A solução passa por “colocar as pessoas nos conselhos de administração e assegurar que são responsáveis pelas estratégias que são delineadas”, vincou o consultor, à margem da conferência anual da Comissão do Mercado dos Valores Mobiliários, que se realizou na sexta-feira, 31 de maio.

A sucessão é um elemento crítico das empresas familiares

Desengane-se quem pensar que o governo interno das sociedades só é importante para as grandes cotadas. Embora tenham obrigações de transparência impostas pela regulação, que, por sua vez, implicam mais mecanismos de corporate governance, Stilpon Nestor garantiu que as empresas familiares também se “devem preocupar com o seu governo interno”.

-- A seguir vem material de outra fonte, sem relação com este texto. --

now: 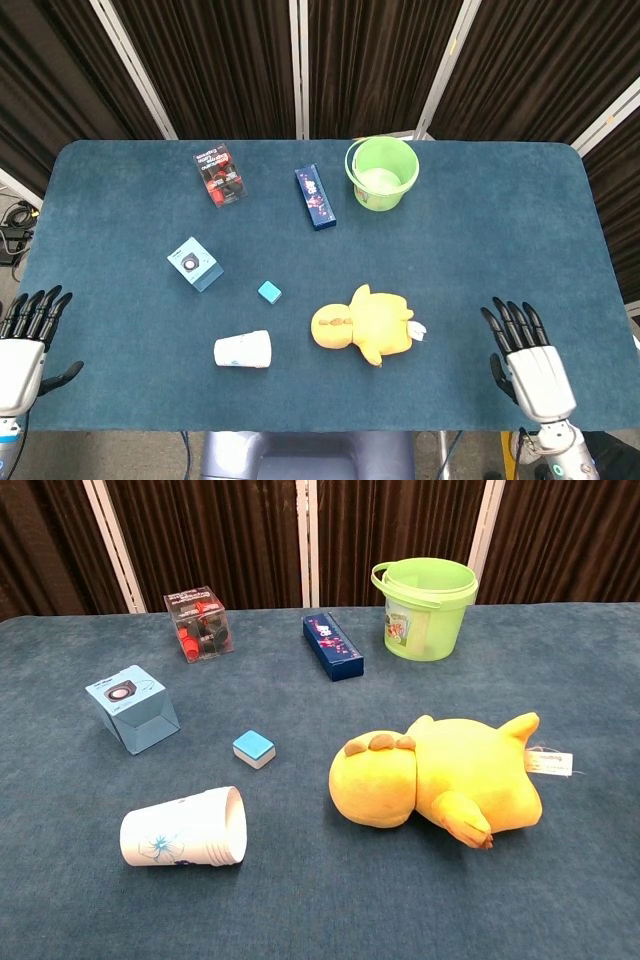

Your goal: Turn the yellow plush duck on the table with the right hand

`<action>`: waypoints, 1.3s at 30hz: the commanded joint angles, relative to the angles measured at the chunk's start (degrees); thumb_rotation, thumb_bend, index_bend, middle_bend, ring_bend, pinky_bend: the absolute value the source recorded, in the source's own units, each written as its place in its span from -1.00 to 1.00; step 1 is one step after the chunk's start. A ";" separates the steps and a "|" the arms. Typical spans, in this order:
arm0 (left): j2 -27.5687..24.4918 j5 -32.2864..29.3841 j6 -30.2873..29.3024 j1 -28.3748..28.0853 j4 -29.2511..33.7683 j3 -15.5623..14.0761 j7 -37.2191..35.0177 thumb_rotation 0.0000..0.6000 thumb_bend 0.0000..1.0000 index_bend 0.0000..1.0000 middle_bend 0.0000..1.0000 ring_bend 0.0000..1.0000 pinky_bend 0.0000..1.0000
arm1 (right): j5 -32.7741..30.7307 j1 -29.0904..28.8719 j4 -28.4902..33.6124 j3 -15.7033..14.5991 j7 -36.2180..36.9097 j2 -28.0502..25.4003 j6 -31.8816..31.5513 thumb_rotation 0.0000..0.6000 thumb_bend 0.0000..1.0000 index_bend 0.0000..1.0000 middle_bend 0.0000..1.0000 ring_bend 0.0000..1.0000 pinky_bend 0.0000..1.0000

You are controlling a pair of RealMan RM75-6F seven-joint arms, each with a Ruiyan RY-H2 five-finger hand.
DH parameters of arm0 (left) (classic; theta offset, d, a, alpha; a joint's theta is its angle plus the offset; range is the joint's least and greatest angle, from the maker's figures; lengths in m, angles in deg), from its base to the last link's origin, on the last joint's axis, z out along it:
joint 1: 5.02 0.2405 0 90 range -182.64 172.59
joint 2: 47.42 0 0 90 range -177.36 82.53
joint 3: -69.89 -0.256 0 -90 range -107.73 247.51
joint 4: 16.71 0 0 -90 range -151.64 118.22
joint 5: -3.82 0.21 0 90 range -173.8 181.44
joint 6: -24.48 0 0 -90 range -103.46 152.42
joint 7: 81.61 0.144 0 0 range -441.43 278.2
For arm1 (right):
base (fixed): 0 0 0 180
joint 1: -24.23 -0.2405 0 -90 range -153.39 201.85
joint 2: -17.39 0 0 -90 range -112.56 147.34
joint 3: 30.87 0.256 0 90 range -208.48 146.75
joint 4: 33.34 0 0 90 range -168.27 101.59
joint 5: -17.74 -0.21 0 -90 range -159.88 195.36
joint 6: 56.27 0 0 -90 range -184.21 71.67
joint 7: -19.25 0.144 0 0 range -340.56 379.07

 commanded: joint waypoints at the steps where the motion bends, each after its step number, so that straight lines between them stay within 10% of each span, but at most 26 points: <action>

O especialista defendeu que se trata de um imperativo quando estas empresas familiares procuram financiamento externo. “À medida que se tornam grandes e se não têm reservas para financiar o crescimento, precisam de obter financiamento externo. Dantes os bancos só olhavam para os números, mas hoje em dia já não é assim”, garantiu.

Além de ajudar na obtenção de financiamento externo, o governo interno das sociedades familiares assegura a continuação da criação de valor no longo-prazo – o mesmo se aplica às sociedades de capital aberto, com a diferença que o centro de decisão não assenta numa decisão familiar.

Pense-se, por exemplo, na Exor, da família Agnelli, de Turim, e da qual o chairman é John Elkan, o sucessor de Gianni Agnelli para presidir ao império industrial italiano, que controla a Fiat, a Juventus ou a Ferrari.

“A sucessão está intimamente ligada com a forma como uma empresa familiar é governada”, explicou o perito. “Muitas vezes, é necessário que se crie ou se potencie o conselho de fiscalização de forma a regular a sucessão”, salientou Stilpon Nestor.